Exercise description = Examine each line of the data. Copy the line if it includes the word "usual".

Data provided =
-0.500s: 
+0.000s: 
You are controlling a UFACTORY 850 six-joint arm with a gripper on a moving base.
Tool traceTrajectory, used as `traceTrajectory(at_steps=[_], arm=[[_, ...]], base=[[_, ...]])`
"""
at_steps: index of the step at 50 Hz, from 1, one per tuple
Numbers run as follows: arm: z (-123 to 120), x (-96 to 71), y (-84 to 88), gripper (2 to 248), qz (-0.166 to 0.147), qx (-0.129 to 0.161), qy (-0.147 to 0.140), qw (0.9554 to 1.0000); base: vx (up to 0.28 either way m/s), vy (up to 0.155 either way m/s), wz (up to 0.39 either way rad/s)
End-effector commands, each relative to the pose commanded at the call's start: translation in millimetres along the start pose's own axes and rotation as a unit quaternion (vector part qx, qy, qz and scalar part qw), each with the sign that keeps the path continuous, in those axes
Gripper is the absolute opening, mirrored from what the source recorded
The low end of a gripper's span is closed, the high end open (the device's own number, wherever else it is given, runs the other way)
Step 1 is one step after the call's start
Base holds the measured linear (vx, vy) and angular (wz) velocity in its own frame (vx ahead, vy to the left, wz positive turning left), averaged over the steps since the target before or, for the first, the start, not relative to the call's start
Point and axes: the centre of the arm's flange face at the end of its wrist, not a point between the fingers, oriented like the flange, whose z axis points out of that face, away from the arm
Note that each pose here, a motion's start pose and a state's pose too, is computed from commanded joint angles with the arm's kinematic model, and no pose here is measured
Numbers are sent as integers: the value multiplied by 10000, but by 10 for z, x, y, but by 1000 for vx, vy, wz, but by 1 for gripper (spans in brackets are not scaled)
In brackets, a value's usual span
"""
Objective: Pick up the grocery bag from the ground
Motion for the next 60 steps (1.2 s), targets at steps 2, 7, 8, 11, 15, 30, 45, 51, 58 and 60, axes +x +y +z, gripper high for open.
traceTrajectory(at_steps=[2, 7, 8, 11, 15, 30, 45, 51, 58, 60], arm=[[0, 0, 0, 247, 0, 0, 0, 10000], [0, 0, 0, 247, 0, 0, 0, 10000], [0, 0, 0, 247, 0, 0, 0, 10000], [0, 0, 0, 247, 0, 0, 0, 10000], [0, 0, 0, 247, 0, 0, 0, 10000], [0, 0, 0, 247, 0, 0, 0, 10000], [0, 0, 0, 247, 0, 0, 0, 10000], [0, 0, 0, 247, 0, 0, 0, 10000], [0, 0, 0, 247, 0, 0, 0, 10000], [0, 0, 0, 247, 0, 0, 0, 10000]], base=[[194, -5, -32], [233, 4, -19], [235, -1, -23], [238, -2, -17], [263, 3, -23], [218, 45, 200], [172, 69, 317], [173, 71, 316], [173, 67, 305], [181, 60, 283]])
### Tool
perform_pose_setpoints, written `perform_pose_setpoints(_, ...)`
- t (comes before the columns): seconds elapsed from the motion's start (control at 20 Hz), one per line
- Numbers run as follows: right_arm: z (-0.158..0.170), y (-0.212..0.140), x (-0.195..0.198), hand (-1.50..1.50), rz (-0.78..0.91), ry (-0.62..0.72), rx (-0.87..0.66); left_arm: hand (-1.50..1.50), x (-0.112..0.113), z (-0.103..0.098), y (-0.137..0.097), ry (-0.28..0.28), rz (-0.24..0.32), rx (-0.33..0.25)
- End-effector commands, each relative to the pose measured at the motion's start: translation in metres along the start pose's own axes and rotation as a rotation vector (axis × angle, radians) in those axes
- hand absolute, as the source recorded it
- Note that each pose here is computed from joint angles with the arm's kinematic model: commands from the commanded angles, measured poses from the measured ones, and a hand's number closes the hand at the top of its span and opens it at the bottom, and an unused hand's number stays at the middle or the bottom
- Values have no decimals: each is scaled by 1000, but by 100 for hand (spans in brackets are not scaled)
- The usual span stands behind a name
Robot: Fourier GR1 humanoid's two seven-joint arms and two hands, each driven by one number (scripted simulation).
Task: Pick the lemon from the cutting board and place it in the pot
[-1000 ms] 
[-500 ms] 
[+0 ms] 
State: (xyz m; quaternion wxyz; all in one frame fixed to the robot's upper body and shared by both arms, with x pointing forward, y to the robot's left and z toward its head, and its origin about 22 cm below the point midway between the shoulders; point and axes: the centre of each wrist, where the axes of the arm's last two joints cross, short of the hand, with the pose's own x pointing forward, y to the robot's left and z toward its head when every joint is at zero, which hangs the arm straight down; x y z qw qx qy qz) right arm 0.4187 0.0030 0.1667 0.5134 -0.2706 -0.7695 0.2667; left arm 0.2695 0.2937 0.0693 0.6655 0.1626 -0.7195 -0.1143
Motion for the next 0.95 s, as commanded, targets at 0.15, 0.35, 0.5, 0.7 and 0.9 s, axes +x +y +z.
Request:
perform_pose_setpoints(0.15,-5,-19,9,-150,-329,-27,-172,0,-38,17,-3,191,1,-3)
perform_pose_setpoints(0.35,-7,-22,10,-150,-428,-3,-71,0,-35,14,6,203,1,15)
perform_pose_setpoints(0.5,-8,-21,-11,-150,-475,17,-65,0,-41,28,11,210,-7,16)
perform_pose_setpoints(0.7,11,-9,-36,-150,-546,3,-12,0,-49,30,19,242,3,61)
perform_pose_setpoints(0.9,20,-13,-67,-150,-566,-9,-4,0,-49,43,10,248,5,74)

Answer to this task =
In brackets, a value's usual span
- The usual span stands behind a name

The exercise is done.